• TASK DIRECTIONS
Everything in the data gets repeated exactly, except for the pictures.

• INFORMATION SHOWN
____
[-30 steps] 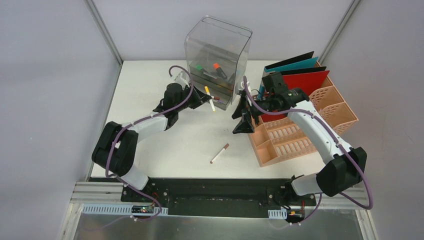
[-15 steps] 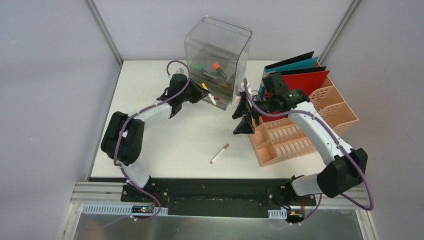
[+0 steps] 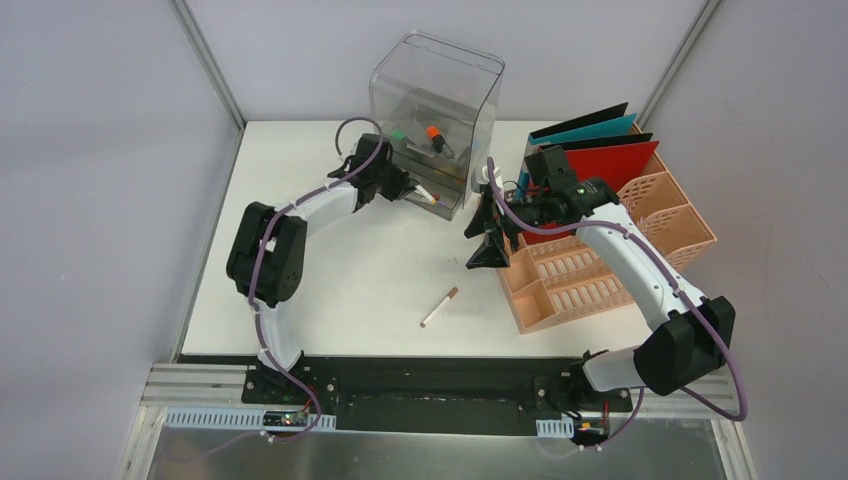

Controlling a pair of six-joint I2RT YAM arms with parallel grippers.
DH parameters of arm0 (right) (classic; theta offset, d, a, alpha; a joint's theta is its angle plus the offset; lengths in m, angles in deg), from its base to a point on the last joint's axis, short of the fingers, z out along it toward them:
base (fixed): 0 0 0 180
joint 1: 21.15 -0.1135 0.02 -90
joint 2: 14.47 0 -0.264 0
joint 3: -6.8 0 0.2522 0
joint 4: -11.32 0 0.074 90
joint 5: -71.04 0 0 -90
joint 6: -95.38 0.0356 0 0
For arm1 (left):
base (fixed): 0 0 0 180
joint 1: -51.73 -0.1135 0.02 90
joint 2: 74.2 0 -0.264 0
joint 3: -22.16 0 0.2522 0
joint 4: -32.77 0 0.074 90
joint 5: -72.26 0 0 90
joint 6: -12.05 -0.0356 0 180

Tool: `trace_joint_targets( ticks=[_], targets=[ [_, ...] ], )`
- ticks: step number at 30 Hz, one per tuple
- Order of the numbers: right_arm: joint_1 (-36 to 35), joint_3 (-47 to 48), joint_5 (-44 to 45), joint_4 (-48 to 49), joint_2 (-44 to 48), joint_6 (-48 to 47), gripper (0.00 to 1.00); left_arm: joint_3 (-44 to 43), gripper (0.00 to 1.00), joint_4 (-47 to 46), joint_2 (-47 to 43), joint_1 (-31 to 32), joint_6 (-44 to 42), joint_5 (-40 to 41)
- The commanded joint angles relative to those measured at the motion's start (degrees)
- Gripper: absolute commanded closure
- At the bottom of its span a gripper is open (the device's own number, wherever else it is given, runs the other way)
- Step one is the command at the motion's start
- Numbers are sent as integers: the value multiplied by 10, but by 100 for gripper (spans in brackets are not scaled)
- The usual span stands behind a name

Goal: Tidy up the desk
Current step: Place the stationery in the drawer.

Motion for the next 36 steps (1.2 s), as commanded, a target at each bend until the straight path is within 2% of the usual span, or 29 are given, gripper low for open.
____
• RESPONSE BELOW
[-30 steps] 
[-15 steps] 
[+0 steps] 

Controlling a pair of six-joint I2RT YAM arms with parallel grippers.
DH parameters of arm0 (right) (classic; theta offset, d, a, alpha; a joint's theta is its angle plus the offset; lengths in m, angles in deg), from its base to a point on the last joint's axis, short of the fingers, z out along it toward them:
base (fixed): 0 0 0 180
joint 1: 21.15 -0.1135 0.02 -90
joint 2: 14.47 0 -0.264 0
joint 3: -6.8 0 0.2522 0
joint 4: -11.32 0 0.074 90
joint 5: -71.04 0 0 -90
joint 6: -95.38 0.0356 0 0
For arm1 (left):
base (fixed): 0 0 0 180
joint 1: -51.73 -0.1135 0.02 90
joint 2: 74.2 0 -0.264 0
joint 3: -22.16 0 0.2522 0
joint 4: -32.77 0 0.074 90
joint 5: -72.26 0 0 90
joint 6: -12.05 -0.0356 0 180

Tool: `trace_joint_targets( ticks=[_], targets=[ [_, ...] ], )`
- ticks: step number at 30 Hz, one per tuple
- Order of the numbers: right_arm: joint_1 (-36 to 35), joint_3 (-47 to 48), joint_5 (-44 to 45), joint_4 (-48 to 49), joint_2 (-44 to 48), joint_6 (-48 to 47), gripper (0.00 to 1.00); left_arm: joint_3 (-44 to 43), gripper (0.00 to 1.00), joint_4 (-47 to 46), joint_2 (-47 to 43), joint_1 (-31 to 32), joint_6 (-44 to 42), joint_5 (-40 to 41)
- The commanded joint angles relative to those measured at the motion's start (degrees)
- Gripper: absolute commanded closure
- At the bottom of its span a gripper is open (the device's own number, wherever else it is given, runs the other way)
- Step one is the command at the motion's start
- Numbers are sent as integers: the value multiplied by 10, but by 100 for gripper (spans in brackets are not scaled)
- The usual span stands behind a name

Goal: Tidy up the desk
Current step: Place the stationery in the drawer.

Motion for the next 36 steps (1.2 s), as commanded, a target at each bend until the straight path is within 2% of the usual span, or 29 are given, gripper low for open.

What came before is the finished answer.